▶ _TASK DESCRIPTION_: From the first line to the last, transcribe the data exactly.

▶ _RECORDED INFORMATION_:
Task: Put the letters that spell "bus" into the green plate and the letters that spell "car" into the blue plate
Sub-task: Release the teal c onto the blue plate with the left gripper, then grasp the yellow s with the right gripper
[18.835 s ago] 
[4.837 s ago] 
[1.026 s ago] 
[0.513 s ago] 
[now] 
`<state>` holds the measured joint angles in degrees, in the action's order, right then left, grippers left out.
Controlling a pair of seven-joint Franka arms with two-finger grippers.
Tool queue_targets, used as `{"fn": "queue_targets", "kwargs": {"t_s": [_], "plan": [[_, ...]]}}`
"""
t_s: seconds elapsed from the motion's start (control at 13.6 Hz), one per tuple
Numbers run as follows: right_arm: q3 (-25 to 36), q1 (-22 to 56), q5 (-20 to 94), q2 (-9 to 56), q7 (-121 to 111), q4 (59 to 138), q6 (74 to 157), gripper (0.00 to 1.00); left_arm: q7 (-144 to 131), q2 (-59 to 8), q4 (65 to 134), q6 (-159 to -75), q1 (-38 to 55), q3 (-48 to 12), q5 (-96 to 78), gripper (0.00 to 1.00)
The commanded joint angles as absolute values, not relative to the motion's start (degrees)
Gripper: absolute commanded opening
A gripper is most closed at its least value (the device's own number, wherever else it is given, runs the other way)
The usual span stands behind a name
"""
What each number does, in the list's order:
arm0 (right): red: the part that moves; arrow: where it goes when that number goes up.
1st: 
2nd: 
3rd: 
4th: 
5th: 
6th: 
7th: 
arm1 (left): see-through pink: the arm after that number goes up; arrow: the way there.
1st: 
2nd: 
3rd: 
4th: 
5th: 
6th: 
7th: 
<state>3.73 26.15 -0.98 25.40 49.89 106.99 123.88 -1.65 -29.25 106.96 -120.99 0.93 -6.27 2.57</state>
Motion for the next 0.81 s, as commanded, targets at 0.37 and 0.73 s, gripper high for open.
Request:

▶ _FINISHED TASK_:
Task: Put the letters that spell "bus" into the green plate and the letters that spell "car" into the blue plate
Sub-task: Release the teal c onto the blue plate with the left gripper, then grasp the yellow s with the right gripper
[18.835 s ago] 
[4.837 s ago] 
[1.026 s ago] 
[0.513 s ago] 
[now] 
`<state>` holds the measured joint angles in degrees, in the action's order, right then left, grippers left out.
Controlling a pair of seven-joint Franka arms with two-finger grippers.
Tool queue_targets, used as `{"fn": "queue_targets", "kwargs": {"t_s": [_], "plan": [[_, ...]]}}`
"""
t_s: seconds elapsed from the motion's start (control at 13.6 Hz), one per tuple
Numbers run as follows: right_arm: q3 (-25 to 36), q1 (-22 to 56), q5 (-20 to 94), q2 (-9 to 56), q7 (-121 to 111), q4 (59 to 138), q6 (74 to 157), gripper (0.00 to 1.00); left_arm: q7 (-144 to 131), q2 (-59 to 8), q4 (65 to 134), q6 (-159 to -75), q1 (-38 to 55), q3 (-48 to 12), q5 (-96 to 78), gripper (0.00 to 1.00)
The commanded joint angles as absolute values, not relative to the motion's start (degrees)
Gripper: absolute commanded opening
A gripper is most closed at its least value (the device's own number, wherever else it is given, runs the other way)
The usual span stands behind a name
"""
What each number does, in the list's order:
arm0 (right): red: the part that moves; arrow: where it goes when that number goes up.
1st: 
2nd: 
3rd: 
4th: 
5th: 
6th: 
7th: 
arm1 (left): see-through pink: the arm after that number goes up; arrow: the way there.
1st: 
2nd: 
3rd: 
4th: 
5th: 
6th: 
7th: 
<state>3.73 26.15 -0.98 25.40 49.89 106.99 123.88 -1.65 -29.25 106.96 -120.99 0.93 -6.27 2.57</state>
Motion for the next 0.81 s, as commanded, targets at 0.37 and 0.73 s, gripper high for open.
Request:

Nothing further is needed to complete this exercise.